Ketika mobil mulai punya game bawaan, charging cepat, wireless charger pendingin, sampai desain kabin ala lounge digital, persaingan otomotif jelas berubah arah. Mobil bukan lagi sekadar soal mesin. Pengalaman di dalam kabin mulai jadi medan perang baru antar pabrikan, Ces.
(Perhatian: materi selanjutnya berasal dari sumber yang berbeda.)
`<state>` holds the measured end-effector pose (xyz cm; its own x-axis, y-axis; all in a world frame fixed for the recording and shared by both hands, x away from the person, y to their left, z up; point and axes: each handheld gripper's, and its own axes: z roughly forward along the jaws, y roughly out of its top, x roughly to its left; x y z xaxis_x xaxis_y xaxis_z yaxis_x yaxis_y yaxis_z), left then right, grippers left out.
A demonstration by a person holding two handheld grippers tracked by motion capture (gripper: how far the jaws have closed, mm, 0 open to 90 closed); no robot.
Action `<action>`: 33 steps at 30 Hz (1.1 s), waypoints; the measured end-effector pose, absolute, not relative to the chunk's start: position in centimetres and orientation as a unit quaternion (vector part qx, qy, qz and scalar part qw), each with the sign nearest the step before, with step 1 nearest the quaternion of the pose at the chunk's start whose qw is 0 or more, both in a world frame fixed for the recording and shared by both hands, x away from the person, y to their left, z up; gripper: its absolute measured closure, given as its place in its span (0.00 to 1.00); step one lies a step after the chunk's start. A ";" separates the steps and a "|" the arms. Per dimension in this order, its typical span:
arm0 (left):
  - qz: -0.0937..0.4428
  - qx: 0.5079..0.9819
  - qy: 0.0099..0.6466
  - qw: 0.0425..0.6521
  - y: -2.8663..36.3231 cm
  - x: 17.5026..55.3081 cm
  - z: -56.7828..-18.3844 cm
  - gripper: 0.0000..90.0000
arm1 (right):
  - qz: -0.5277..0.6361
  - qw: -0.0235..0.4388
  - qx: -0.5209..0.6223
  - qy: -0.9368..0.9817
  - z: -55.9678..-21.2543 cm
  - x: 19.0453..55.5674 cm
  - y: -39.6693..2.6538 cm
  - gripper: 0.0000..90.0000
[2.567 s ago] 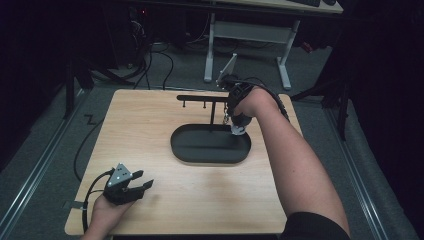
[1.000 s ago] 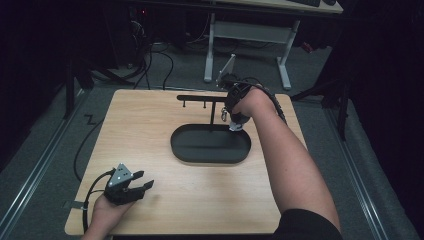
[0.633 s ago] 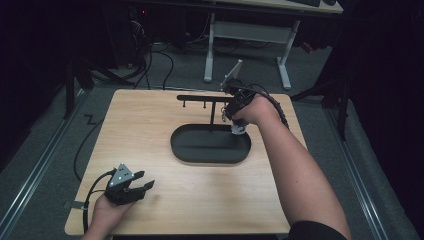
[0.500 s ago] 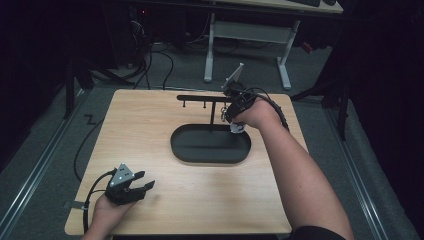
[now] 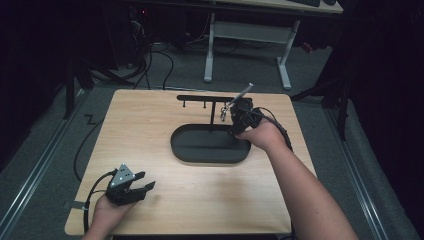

Baca Juga: BYD Seagull Viral karena Fitur Semi-Autonomous dan Harga EV Murah
Poin Penting:
-
Omoda 4 EV dijadwalkan masuk Indonesia pada pertengahan tahun
-
Versi listrik murni didahulukan dibanding ICE dan hybrid
-
Desain eksterior bergaya sporty dengan sentuhan SUV coupe
-
Kabin minimalis dilengkapi wireless charging 50 Watt berpendingin
-
Tersedia 13 game bawaan yang bisa dimainkan memakai joystick USB
-
Diprediksi bersaing dengan BYD Dolphin dan GAC Aion UT di kelas Rp300 jutaan
Insight: Omoda 4 menarik bukan cuma karena desainnya modern, tapi karena membaca pola pasar anak muda Indonesia yang mulai mencari mobil dengan identitas kuat. Fitur hiburan, AI, dan desain sporty jadi kombinasi yang jarang disatukan di harga menengah. Di Balikpapan sendiri, tren kendaraan listrik mulai dilihat bukan sekadar hemat energi, tapi juga simbol gaya hidup baru. Kalau harga akhirnya agresif, potensi rame di jalan kota kadada yang heran pang. Bagikan jua artikel ini ke kawalan ikam supaya makin banyak yang paham perkembangan EV terbaru.
FAQ
-
Kapan Omoda 4 EV masuk Indonesia?
Diperkirakan resmi masuk Indonesia pada pertengahan tahun. -
Apakah Omoda 4 tersedia versi bensin?
Iya, tersedia versi ICE, hybrid, dan EV secara global. -
Berapa kapasitas baterai Omoda 4 EV?
Diprediksi memakai baterai sekitar 45 kWh sampai 50 kWh. -
Apa fitur unik Omoda 4 dibanding rivalnya?
Ada 13 game bawaan di head unit yang bisa dimainkan memakai joystick USB. -
Siapa target pengguna Omoda 4?
Anak muda urban dan keluarga kecil yang mengutamakan teknologi serta desain sporty.